All lines from the first line of the material up to and including the line with "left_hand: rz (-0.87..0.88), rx" must be copied exactly, and no others.

**The data**
=== Section Start ===

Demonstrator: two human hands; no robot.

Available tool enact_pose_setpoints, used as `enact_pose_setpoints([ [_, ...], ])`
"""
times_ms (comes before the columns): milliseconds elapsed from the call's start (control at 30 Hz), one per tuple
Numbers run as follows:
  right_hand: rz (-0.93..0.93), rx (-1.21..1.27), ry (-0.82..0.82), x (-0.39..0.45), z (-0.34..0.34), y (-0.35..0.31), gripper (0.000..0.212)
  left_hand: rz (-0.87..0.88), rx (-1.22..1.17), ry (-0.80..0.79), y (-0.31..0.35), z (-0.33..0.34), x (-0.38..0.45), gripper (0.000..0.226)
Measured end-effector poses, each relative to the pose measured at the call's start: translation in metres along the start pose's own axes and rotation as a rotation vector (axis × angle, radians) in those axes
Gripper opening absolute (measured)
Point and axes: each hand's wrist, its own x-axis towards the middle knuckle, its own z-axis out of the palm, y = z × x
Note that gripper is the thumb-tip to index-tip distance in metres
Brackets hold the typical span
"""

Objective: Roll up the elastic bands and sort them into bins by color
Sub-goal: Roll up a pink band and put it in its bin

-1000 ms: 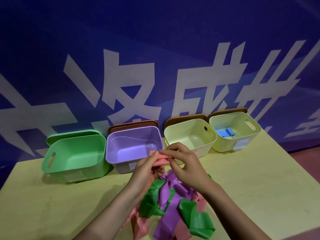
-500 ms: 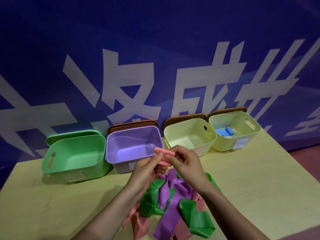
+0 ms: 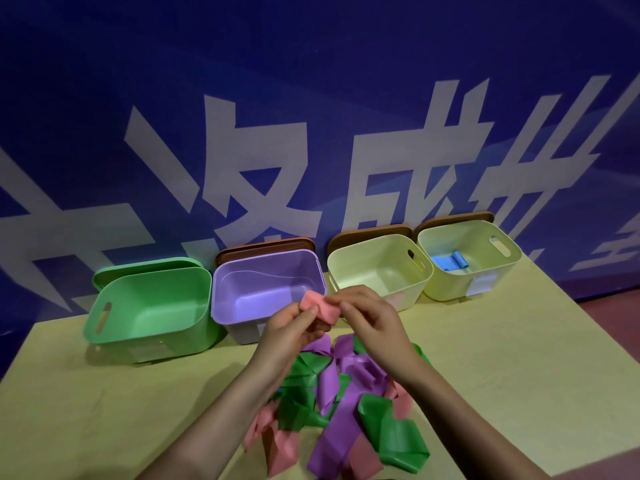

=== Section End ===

**Response**
Demonstrator: two human hands; no robot.

Available tool enact_pose_setpoints, used as `enact_pose_setpoints([ [_, ...], ])`
"""
times_ms (comes before the columns): milliseconds elapsed from the call's start (control at 30 Hz), one per tuple
Numbers run as follows:
  right_hand: rz (-0.93..0.93), rx (-1.21..1.27), ry (-0.82..0.82), x (-0.39..0.45), z (-0.34..0.34), y (-0.35..0.31), gripper (0.000..0.212)
  left_hand: rz (-0.87..0.88), rx (-1.22..1.17), ry (-0.80..0.79), y (-0.31..0.35), z (-0.33..0.34), x (-0.38..0.45), gripper (0.000..0.226)

This output is complete, and the exercise is done.